- [EXERCISE OBJECTIVE] Would you copy all lines in the data that contain the word "green"?

[PROVIDED MATERIAL Boundary: Start]

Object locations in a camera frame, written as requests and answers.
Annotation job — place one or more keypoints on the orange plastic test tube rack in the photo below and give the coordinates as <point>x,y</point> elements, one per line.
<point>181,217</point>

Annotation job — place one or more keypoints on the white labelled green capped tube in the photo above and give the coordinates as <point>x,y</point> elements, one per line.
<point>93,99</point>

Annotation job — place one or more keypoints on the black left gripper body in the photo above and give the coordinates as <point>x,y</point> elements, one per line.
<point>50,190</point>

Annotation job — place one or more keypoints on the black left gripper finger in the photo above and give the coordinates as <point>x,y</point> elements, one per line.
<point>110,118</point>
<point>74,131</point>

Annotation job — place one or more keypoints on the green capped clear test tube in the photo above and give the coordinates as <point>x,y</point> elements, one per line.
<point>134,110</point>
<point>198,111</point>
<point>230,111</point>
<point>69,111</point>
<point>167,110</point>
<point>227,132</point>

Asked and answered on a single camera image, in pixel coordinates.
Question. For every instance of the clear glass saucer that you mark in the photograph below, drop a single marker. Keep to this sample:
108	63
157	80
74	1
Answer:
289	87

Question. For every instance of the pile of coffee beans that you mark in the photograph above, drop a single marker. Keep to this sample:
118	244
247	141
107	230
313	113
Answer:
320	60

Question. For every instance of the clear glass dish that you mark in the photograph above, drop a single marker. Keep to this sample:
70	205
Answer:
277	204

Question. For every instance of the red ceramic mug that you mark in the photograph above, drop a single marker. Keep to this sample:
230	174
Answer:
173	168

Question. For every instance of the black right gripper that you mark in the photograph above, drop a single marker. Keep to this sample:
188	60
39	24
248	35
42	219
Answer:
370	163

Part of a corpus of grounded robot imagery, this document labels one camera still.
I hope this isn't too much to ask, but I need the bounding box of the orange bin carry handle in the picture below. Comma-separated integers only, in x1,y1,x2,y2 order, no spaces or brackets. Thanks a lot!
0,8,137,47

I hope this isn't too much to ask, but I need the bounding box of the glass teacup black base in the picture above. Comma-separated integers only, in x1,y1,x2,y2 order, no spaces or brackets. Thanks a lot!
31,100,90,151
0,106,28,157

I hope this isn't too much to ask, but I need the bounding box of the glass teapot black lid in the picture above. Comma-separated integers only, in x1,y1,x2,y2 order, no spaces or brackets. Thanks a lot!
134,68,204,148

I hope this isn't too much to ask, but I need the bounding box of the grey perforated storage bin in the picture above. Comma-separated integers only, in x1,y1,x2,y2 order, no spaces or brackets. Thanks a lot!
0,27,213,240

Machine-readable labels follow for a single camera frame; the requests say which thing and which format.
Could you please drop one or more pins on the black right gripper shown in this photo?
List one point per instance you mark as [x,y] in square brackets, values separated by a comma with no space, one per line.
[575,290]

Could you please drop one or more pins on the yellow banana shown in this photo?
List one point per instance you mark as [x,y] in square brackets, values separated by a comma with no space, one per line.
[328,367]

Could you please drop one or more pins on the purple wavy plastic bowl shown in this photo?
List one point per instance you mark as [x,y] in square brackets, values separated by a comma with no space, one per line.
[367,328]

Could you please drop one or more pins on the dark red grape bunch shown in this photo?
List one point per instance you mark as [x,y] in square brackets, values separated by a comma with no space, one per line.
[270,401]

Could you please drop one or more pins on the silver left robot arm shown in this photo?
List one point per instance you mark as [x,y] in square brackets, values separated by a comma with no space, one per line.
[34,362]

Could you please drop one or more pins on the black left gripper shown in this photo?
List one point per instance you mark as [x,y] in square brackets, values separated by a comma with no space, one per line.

[PROVIDED MATERIAL Boundary: End]

- [RESPONSE TO THIS TASK]
Annotation job — place one or more keypoints on the white labelled green capped tube in the photo above and give the coordinates as <point>x,y</point> elements, one per line.
Annotation job — place one or more keypoints on the green capped clear test tube in the photo above and give the coordinates as <point>x,y</point> elements, one per line.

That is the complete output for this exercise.